L’Hôpital général de référence de la commune Tshopo a tenu, ce mercredi 7 janvier 2026, son assemblée générale de clôture de l’exercice 2025. À cette occasion, la bourgmestre Marianne Batamane a adressé un discours de vérité aux 28 médecins présents, dénonçant l’absentéisme et rappelant que la vie humaine doit primer sur les considérations financières.

C’est dans une ambiance solennelle, sous le hangar de l’Hôpital Général de référence de la Tshopo, que s’est déroulé ce rendez-vous stratégique. Ce cadre ouvert, au cœur même de la structure sanitaire de la commune, a servi de théâtre à l’évaluation semestrielle des activités de l’exercice 2025. En invitant la bourgmestre Marianne Batamane à cette rencontre en plein air, la direction de l’hôpital a voulu sceller une collaboration directe et transparente avec l’autorité municipale.

Le Médecin directeur, a ouvert les travaux par une analyse lucide de l’année écoulée. Si des avancées cliniques ont été notées, les défis structurels demeurent tenaces.

« Nous avons passé en revue nos réalisations, nos forces, mais aussi nos faiblesses. La bourgmestre nous a prodigué des conseils avisés et a réaffirmé son accompagnement pour l’année 2026 », a-t-il confié à l’issue des échanges.

Le moment fort de la rencontre a été l’intervention de Marianne Batamane. Après les civilités d’usage, la bourgmestre a haussé le ton sur la discipline professionnelle. Le constat est amer : malgré un effectif de 28 médecins, les plaintes des patients se multiplient face à l’absence de praticiens, souvent retenus dans des structures privées.

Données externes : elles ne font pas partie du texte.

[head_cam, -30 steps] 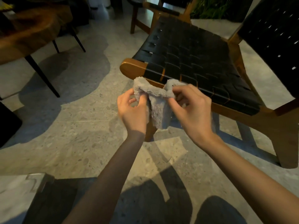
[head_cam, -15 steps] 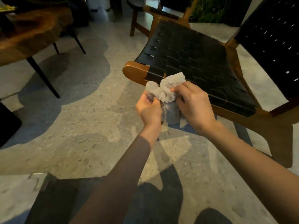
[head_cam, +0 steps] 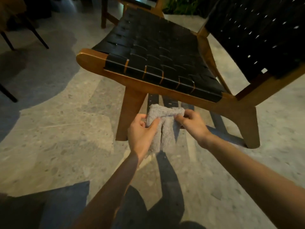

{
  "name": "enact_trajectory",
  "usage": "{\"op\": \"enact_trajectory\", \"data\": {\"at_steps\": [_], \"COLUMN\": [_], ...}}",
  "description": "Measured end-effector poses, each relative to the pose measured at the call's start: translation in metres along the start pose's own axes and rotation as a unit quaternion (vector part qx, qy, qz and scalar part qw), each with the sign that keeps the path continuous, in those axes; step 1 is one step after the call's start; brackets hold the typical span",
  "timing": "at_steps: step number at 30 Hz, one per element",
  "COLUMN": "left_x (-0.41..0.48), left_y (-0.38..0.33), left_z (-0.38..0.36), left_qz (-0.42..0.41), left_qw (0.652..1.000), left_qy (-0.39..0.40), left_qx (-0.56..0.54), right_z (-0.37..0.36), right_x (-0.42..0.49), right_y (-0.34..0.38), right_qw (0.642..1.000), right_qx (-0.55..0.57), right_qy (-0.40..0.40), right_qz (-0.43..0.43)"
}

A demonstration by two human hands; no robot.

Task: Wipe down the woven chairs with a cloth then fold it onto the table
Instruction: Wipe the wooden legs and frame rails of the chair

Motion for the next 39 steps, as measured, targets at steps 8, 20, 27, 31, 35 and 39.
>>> {"op": "enact_trajectory", "data": {"at_steps": [8, 20, 27, 31, 35, 39], "left_x": [0.024, 0.012, 0.019, 0.019, 0.013, -0.001], "left_y": [-0.001, -0.007, -0.043, -0.047, -0.047, -0.048], "left_z": [-0.016, -0.030, -0.039, -0.045, -0.064, -0.100], "left_qz": [0.071, 0.191, 0.194, 0.182, 0.192, 0.234], "left_qw": [0.997, 0.898, 0.889, 0.913, 0.924, 0.907], "left_qy": [0.012, 0.117, 0.093, 0.092, 0.114, 0.135], "left_qx": [0.038, -0.379, -0.404, -0.353, -0.310, -0.322], "right_z": [-0.025, -0.035, -0.032, -0.029, -0.016, 0.012], "right_x": [-0.002, -0.017, -0.008, -0.008, -0.007, -0.006], "right_y": [-0.018, 0.021, 0.017, 0.012, 0.001, -0.022], "right_qw": [0.928, 0.666, 0.709, 0.700, 0.649, 0.610], "right_qx": [0.343, 0.721, 0.684, 0.686, 0.728, 0.755], "right_qy": [-0.070, 0.117, 0.007, -0.031, -0.055, -0.083], "right_qz": [-0.125, -0.153, -0.173, -0.193, -0.215, -0.227]}}
Point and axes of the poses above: each hand's wrist, its own x-axis towards the middle knuckle, its own z-axis out of the back of the hand, y = z × x, the point moved 4 cm from there along x, towards the middle knuckle, and after that the axes turned 4 degrees about -y, right-handed, at the moved point
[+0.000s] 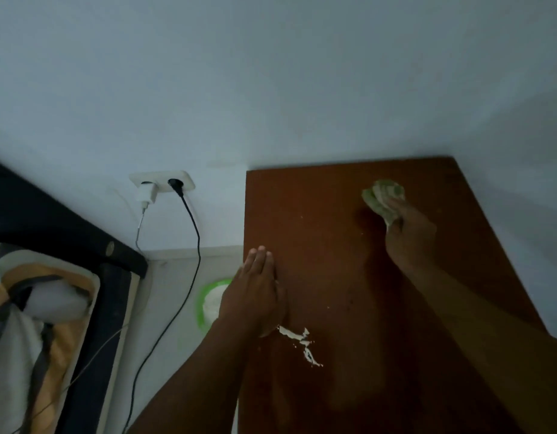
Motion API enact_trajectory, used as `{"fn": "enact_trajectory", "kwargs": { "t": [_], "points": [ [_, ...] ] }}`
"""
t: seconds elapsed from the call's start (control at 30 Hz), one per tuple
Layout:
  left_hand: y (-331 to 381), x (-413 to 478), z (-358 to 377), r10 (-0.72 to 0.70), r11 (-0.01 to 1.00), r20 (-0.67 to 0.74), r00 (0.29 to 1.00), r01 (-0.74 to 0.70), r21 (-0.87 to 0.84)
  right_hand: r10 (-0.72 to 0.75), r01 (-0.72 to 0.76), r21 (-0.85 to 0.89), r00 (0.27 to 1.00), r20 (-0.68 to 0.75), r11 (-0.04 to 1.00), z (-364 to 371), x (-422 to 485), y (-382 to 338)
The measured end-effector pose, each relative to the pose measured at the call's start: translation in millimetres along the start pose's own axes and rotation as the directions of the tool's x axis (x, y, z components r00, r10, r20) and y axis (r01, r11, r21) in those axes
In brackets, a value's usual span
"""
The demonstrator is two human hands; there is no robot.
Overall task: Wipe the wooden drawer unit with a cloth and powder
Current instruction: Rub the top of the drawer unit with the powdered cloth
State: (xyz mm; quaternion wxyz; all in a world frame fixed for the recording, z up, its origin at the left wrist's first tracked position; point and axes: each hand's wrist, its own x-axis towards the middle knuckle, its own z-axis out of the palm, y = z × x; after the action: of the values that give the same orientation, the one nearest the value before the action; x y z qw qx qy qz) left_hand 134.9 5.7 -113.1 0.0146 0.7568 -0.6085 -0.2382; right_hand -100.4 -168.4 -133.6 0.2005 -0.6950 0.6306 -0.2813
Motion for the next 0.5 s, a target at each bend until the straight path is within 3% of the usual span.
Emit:
{"fn": "enact_trajectory", "kwargs": {
  "t": [0.07, 0.13, 0.2, 0.3, 0.33, 0.4, 0.5],
  "points": [
    [-6, 15, -7, -0.010, 1.000, 0.021, 1.000, 0.010, -0.020, 0.058, -0.054, -0.082, 0.997, 0.049, 0.995, 8, 20, 10],
    [-14, 20, -13, -0.027, 0.998, 0.021, 0.999, 0.028, -0.058, -0.111, 0.121, -0.093, 0.988, 0.106, 0.988, 32, 0, 2],
    [-18, 32, 7, -0.016, 0.996, 0.010, 1.000, 0.016, -0.087, -0.334, 0.336, 0.017, 0.930, 0.154, 0.942, 58, -39, -15],
    [-18, 43, 28, -0.025, 0.977, 0.012, 1.000, 0.027, -0.210, -0.479, 0.425, 0.227, 0.819, 0.315, 0.876, 70, -86, -38],
    [-20, 41, 21, -0.026, 0.988, 0.031, 0.999, 0.030, -0.153, -0.503, 0.426, 0.282, 0.804, 0.318, 0.860, 69, -90, -43],
    [-23, 34, 3, 0.002, 0.996, 0.029, 1.000, 0.001, -0.085, -0.472, 0.385, 0.312, 0.835, 0.284, 0.869, 61, -72, -49],
    [-22, 28, -5, 0.008, 0.995, -0.019, 1.000, -0.009, -0.096, -0.406, 0.370, 0.221, 0.901, 0.151, 0.902, 59, 4, -63]
  ]
}}
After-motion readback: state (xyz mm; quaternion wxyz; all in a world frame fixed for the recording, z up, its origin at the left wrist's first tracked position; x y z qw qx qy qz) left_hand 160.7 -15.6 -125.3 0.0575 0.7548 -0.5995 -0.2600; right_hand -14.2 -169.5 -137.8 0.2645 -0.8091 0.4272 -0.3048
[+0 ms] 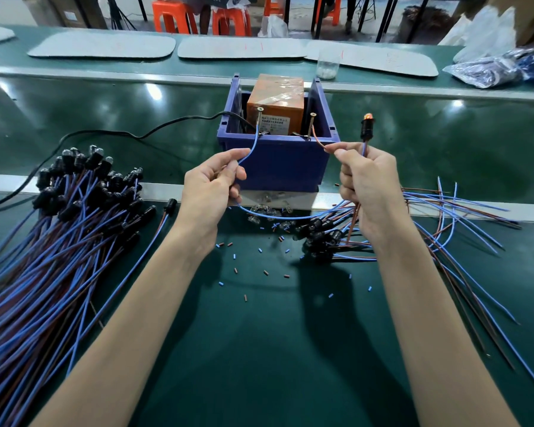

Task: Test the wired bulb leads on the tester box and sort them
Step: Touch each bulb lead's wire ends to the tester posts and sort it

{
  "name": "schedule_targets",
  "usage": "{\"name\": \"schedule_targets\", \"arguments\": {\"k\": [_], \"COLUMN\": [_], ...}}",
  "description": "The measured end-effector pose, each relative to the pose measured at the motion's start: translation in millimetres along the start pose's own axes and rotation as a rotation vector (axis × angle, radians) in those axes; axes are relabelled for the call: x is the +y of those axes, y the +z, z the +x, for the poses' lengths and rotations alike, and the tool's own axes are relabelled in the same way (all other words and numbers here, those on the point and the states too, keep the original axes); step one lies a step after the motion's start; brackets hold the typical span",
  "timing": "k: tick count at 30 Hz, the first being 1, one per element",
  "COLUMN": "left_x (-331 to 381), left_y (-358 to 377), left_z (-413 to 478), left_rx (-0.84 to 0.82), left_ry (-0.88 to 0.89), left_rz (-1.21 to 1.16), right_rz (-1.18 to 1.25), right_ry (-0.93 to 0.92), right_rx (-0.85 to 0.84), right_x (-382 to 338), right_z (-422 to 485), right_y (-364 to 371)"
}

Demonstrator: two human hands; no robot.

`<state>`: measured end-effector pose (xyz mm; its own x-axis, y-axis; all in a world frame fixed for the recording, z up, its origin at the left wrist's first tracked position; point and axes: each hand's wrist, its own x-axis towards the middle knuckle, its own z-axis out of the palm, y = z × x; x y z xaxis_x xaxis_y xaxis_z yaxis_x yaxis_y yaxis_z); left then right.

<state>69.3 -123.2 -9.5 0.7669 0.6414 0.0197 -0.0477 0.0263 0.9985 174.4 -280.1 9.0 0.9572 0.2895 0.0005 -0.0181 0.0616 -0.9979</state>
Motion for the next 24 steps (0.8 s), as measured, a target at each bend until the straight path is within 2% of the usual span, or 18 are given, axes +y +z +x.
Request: {"name": "schedule_targets", "arguments": {"k": [7,16,24], "left_x": [-0.2,0.6,0.0], "left_y": [-1.3,-0.1,-0.5], "left_z": [-0.4,0.7,0.9], "left_rx": [-0.011,0.023,0.024], "left_ry": [0.003,0.003,0.009], "left_rz": [0.005,-0.025,-0.027], "right_rz": [0.000,0.026,0.047], "right_ry": [0.001,-0.007,-0.007], "right_rx": [0.001,0.092,0.075], "right_x": [0.0,-0.6,-1.0], "right_z": [-0.7,0.8,1.5], "right_y": [0.3,-0.8,-1.3]}}
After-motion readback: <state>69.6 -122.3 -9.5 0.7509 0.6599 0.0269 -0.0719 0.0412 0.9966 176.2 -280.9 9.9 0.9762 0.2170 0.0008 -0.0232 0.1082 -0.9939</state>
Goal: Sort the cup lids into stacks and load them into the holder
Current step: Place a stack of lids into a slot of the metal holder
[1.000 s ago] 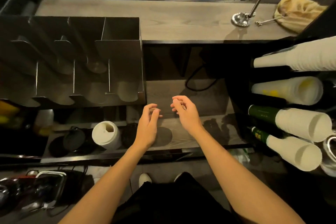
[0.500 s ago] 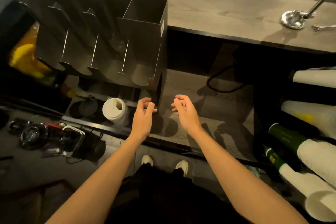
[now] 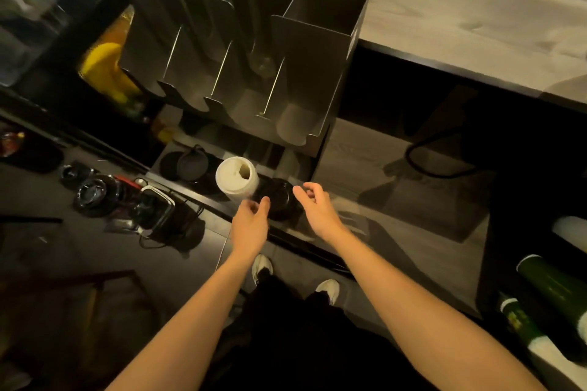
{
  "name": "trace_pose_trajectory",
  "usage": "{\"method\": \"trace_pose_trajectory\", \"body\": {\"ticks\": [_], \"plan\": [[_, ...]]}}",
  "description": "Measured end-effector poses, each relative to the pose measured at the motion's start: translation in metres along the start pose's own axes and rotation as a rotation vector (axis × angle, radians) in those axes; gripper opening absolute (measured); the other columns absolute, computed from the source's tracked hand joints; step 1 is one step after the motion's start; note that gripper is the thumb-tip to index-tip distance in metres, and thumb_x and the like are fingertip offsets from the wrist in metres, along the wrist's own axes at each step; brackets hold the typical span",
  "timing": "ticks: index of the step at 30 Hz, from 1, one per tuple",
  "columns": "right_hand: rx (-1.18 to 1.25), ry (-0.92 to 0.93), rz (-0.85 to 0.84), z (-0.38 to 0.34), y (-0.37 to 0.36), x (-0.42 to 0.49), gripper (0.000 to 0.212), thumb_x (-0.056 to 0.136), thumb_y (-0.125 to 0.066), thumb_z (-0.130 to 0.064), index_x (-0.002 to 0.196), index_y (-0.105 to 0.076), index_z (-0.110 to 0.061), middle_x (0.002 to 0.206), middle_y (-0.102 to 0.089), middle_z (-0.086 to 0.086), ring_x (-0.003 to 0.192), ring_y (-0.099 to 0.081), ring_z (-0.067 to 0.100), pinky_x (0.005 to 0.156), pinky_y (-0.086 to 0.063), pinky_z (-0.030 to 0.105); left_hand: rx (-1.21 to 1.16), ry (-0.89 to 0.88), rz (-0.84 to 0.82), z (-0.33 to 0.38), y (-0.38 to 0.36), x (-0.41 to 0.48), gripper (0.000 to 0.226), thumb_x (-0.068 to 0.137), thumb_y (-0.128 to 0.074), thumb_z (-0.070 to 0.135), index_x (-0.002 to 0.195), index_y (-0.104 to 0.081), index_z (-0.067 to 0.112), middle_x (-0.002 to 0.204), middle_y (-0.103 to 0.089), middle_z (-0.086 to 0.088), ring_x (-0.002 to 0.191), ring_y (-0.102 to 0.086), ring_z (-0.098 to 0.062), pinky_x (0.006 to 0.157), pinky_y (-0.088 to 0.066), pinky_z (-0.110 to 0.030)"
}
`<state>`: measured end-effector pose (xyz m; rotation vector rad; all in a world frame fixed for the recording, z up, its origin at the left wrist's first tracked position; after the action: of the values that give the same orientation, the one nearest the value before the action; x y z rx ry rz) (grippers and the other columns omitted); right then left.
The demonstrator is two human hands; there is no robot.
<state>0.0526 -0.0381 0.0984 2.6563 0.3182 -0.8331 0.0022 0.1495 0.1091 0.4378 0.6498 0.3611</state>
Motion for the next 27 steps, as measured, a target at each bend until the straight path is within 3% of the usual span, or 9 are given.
{"method": "trace_pose_trajectory", "body": {"ticks": [6,10,12,16,18,21,22,25,27], "plan": [[-0.053,-0.159,-0.099,0.016,-0.02,0.012,0.082,0.092,-0.045,-0.073,0.157,-0.029,-0.026,0.161,-0.032,0.005,0.144,-0.036,0.028,0.114,-0.034,0.045,0.067,0.188,-0.171,-0.037,-0.019,0.018,0.054,0.092,-0.047,0.073,0.1,-0.049,0.02,0.102,-0.066,-0.004,0.095,-0.069,-0.027,0.095,-0.054,-0.054],[-0.072,-0.248,-0.15,0.023,-0.037,0.019,0.096,0.091,-0.044,-0.076,0.161,-0.016,-0.016,0.167,-0.019,0.004,0.152,-0.022,0.026,0.12,-0.023,0.044,-0.124,0.292,-0.255,-0.048,-0.036,0.03,0.092,0.077,-0.055,0.078,0.143,-0.036,0.016,0.146,-0.052,-0.008,0.129,-0.056,-0.032,0.109,-0.046,-0.053],[-0.052,-0.271,-0.155,0.026,-0.044,0.023,0.098,0.091,-0.046,-0.075,0.161,-0.015,-0.014,0.167,-0.018,0.006,0.152,-0.022,0.027,0.12,-0.024,0.044,-0.21,0.312,-0.283,-0.048,-0.041,0.034,0.102,0.075,-0.057,0.074,0.156,-0.028,0.019,0.155,-0.044,-0.008,0.138,-0.048,-0.034,0.115,-0.041,-0.054],[0.042,-0.254,-0.129,0.023,-0.049,0.03,0.09,0.091,-0.057,-0.066,0.16,-0.022,-0.02,0.162,-0.032,0.003,0.147,-0.034,0.025,0.113,-0.034,0.038,-0.316,0.325,-0.352,-0.041,-0.047,0.036,0.075,0.09,-0.054,0.057,0.153,-0.037,0.02,0.147,-0.054,-0.005,0.135,-0.051,-0.03,0.114,-0.04,-0.052],[0.053,-0.231,-0.126,0.019,-0.047,0.033,0.076,0.091,-0.064,-0.057,0.154,-0.034,-0.026,0.151,-0.047,-0.002,0.131,-0.049,0.019,0.098,-0.041,0.029,-0.367,0.328,-0.378,-0.04,-0.049,0.038,0.051,0.101,-0.05,0.043,0.146,-0.045,0.02,0.134,-0.063,-0.002,0.127,-0.056,-0.027,0.107,-0.045,-0.046],[0.086,-0.246,-0.138,0.02,-0.041,0.036,0.071,0.087,-0.074,-0.048,0.146,-0.042,-0.025,0.135,-0.057,-0.002,0.106,-0.055,0.01,0.077,-0.043,0.021,-0.404,0.327,-0.391,-0.041,-0.049,0.04,0.044,0.102,-0.049,0.037,0.142,-0.048,0.018,0.125,-0.066,-0.003,0.121,-0.059,-0.026,0.098,-0.046,-0.041],[0.104,-0.27,-0.142,0.024,-0.04,0.037,0.074,0.085,-0.077,-0.045,0.146,-0.043,-0.024,0.134,-0.056,-0.002,0.107,-0.054,0.011,0.077,-0.042,0.022,-0.396,0.324,-0.394,-0.043,-0.049,0.04,0.045,0.102,-0.05,0.038,0.141,-0.048,0.017,0.125,-0.066,-0.004,0.121,-0.06,-0.026,0.096,-0.047,-0.04],[0.215,-0.361,-0.152,0.037,-0.038,0.036,0.092,0.077,-0.086,-0.038,0.152,-0.036,-0.019,0.142,-0.051,0.002,0.13,-0.046,0.021,0.098,-0.038,0.03,-0.378,0.325,-0.397,-0.047,-0.049,0.036,0.047,0.1,-0.052,0.039,0.139,-0.047,0.013,0.128,-0.064,-0.006,0.121,-0.06,-0.024,0.093,-0.048,-0.038],[0.243,-0.391,-0.179,0.046,-0.041,0.035,0.09,0.073,-0.088,-0.038,0.149,-0.044,-0.019,0.143,-0.054,0.0,0.136,-0.044,0.023,0.101,-0.037,0.033,-0.382,0.323,-0.392,-0.046,-0.049,0.033,0.047,0.099,-0.053,0.036,0.139,-0.045,0.013,0.13,-0.061,-0.008,0.121,-0.058,-0.024,0.095,-0.048,-0.039]]}}
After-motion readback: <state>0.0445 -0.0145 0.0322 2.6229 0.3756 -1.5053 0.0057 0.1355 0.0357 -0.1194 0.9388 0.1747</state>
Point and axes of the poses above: each hand's wrist, its own x-axis towards the middle knuckle, its own y-axis out of the back of the hand, z = x × y, the point moved 10 cm from there along x, towards the middle knuckle
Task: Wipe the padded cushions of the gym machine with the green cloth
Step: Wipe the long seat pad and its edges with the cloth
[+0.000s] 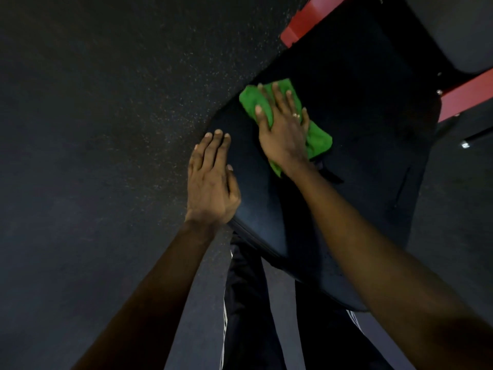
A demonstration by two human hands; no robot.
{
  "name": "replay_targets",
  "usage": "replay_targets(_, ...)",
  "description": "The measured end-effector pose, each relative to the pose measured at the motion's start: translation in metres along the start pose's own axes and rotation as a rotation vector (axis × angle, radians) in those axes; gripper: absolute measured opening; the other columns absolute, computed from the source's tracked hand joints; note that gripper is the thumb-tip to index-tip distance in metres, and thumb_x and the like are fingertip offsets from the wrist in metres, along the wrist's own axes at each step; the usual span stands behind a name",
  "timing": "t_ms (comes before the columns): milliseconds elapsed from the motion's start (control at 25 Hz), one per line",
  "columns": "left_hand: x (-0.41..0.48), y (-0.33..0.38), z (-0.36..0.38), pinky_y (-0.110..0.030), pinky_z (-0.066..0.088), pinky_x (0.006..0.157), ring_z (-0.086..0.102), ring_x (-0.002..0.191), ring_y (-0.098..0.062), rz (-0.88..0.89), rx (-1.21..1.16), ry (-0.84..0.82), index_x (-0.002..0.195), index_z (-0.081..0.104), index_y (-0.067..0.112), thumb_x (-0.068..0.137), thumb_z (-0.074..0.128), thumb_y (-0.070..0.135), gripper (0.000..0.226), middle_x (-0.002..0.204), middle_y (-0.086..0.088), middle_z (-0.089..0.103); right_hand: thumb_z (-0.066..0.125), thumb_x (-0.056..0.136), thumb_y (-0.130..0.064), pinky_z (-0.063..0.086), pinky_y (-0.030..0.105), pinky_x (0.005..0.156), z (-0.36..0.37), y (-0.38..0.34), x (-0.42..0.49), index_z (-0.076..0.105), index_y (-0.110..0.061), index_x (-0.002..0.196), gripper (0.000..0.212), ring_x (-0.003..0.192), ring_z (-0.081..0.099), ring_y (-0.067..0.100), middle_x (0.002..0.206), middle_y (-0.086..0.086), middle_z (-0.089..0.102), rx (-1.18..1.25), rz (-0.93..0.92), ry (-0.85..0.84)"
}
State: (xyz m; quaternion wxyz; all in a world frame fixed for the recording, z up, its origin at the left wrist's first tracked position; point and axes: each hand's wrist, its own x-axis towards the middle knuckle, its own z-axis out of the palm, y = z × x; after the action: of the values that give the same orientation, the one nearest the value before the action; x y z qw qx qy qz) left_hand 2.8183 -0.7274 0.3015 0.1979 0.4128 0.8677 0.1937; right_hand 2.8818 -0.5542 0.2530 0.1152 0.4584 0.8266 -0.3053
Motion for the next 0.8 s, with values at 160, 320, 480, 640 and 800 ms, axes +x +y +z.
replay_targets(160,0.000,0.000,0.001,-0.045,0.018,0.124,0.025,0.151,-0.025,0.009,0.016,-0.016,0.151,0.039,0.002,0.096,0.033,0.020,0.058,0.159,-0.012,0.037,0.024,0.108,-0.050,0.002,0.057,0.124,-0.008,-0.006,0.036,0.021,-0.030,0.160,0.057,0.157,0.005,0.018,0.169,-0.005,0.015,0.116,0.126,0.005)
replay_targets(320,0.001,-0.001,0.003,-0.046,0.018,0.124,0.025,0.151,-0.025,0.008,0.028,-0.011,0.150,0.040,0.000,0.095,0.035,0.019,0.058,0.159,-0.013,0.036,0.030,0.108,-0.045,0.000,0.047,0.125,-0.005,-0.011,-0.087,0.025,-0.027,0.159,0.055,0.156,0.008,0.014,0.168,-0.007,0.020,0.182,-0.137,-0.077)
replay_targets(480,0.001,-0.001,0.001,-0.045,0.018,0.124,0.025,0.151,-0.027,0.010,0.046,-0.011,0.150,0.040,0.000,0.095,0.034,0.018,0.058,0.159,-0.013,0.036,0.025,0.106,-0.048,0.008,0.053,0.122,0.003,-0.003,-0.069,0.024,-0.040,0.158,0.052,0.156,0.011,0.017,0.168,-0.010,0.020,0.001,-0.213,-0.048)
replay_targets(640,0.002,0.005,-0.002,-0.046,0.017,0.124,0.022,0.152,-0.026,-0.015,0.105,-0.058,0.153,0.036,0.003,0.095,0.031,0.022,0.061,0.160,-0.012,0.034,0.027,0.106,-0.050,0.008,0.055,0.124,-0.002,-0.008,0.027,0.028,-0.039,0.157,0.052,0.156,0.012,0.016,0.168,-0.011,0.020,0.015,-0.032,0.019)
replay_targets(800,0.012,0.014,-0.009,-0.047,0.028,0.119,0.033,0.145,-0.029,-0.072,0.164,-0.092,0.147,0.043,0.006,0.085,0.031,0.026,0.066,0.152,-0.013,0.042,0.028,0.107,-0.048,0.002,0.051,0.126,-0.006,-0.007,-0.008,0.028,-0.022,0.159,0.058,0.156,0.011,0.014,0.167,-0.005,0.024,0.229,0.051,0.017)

« Il n’est pas interdit de travailler ailleurs, mais il est inadmissible de sacrifier l’hôpital de l’État. Cet hôpital se trouve dans ma commune et doit servir prioritairement la population », a-t-elle martelé avec fermeté.

Au-delà de la ponctualité, c’est un vibrant appel à l’humanisation des soins que l’autorité a lancé. Dans un contexte où les barrières financières entravent souvent l’accès aux soins, elle a rappelé le caractère sacré du serment médical :

Travaillez avec amour. Même si un patient n’a pas d’argent sur-le-champ, soignez-le d’abord. La vie humaine est sacrée. »

Pour Marianne Batamane, la transformation de l’offre de soins est une priorité absolue du mandat communal. Tout en promettant de plaider la cause de l’établissement auprès des instances supérieures, elle a annoncé la mise en place d’un suivi rigoureux. Des visites régulières seront effectuées pour s’assurer de la présence effective des médecins.

Désormais, au sein de la Commune Tshopo, l’année 2026 sera celle de la rigueur, de l’humanité et de la redevabilité envers les citoyens.